■ **BRIEF**: Will you give the material below again, every line exactly as it is?

===============

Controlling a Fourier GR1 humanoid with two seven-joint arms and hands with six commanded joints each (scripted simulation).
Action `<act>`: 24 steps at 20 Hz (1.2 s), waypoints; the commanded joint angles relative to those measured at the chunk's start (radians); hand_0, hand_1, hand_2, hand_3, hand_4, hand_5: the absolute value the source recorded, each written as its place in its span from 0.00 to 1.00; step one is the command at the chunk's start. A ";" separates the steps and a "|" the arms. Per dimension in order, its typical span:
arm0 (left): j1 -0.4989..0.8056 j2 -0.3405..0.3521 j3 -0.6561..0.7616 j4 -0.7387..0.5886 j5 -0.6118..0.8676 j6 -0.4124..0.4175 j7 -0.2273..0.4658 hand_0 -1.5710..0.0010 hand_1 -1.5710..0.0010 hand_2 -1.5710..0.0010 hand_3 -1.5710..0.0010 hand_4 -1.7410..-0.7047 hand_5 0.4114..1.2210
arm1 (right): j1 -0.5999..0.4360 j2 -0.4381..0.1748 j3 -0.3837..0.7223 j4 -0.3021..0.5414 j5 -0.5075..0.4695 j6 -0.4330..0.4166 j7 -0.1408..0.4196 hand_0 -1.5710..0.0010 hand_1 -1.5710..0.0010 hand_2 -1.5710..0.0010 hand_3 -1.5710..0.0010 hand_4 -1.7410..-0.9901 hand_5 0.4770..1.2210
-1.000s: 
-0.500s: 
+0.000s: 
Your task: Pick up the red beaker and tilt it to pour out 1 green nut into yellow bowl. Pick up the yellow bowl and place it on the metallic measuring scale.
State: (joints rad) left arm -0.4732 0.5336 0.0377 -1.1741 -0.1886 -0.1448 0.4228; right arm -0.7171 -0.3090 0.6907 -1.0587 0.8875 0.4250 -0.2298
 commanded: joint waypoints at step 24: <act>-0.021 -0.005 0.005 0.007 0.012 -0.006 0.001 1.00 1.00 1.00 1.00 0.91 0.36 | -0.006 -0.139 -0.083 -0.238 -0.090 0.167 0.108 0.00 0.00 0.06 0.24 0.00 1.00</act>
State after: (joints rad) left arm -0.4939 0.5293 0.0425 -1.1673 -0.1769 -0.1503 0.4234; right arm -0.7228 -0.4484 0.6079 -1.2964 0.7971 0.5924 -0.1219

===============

■ **COMPLETED EXERCISE**:
Controlling a Fourier GR1 humanoid with two seven-joint arms and hands with six commanded joints each (scripted simulation).
Action `<act>`: 24 steps at 20 Hz (1.2 s), waypoints; the commanded joint angles relative to those measured at the chunk's start (radians); hand_0, hand_1, hand_2, hand_3, hand_4, hand_5: the absolute value the source recorded, each written as its place in its span from 0.00 to 1.00; step one is the command at the chunk's start. A ";" separates the steps and a "|" the arms. Per dimension in order, its typical span:
arm0 (left): j1 -0.4989..0.8056 j2 -0.3405..0.3521 j3 -0.6561..0.7616 j4 -0.7387..0.5886 j5 -0.6118..0.8676 j6 -0.4124..0.4175 j7 -0.2273..0.4658 hand_0 -1.5710..0.0010 hand_1 -1.5710..0.0010 hand_2 -1.5710..0.0010 hand_3 -1.5710..0.0010 hand_4 -1.7410..-0.7047 hand_5 0.4114..1.2210
arm1 (right): j1 -0.5999..0.4360 j2 -0.4381..0.1748 j3 -0.3837..0.7223 j4 -0.3021..0.5414 j5 -0.5075..0.4695 j6 -0.4330..0.4166 j7 -0.1408..0.4196 hand_0 -1.5710..0.0010 hand_1 -1.5710..0.0010 hand_2 -1.5710..0.0010 hand_3 -1.5710..0.0010 hand_4 -1.7410..-0.9901 hand_5 0.4770..1.2210
-1.000s: 
-0.500s: 
+0.000s: 
Your task: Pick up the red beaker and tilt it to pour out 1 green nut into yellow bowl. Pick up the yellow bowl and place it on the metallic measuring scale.
State: (joints rad) left arm -0.4732 0.5336 0.0377 -1.1741 -0.1886 -0.1448 0.4228; right arm -0.7171 -0.3090 0.6907 -1.0587 0.8875 0.4250 -0.2298
 commanded: joint waypoints at step 24: <act>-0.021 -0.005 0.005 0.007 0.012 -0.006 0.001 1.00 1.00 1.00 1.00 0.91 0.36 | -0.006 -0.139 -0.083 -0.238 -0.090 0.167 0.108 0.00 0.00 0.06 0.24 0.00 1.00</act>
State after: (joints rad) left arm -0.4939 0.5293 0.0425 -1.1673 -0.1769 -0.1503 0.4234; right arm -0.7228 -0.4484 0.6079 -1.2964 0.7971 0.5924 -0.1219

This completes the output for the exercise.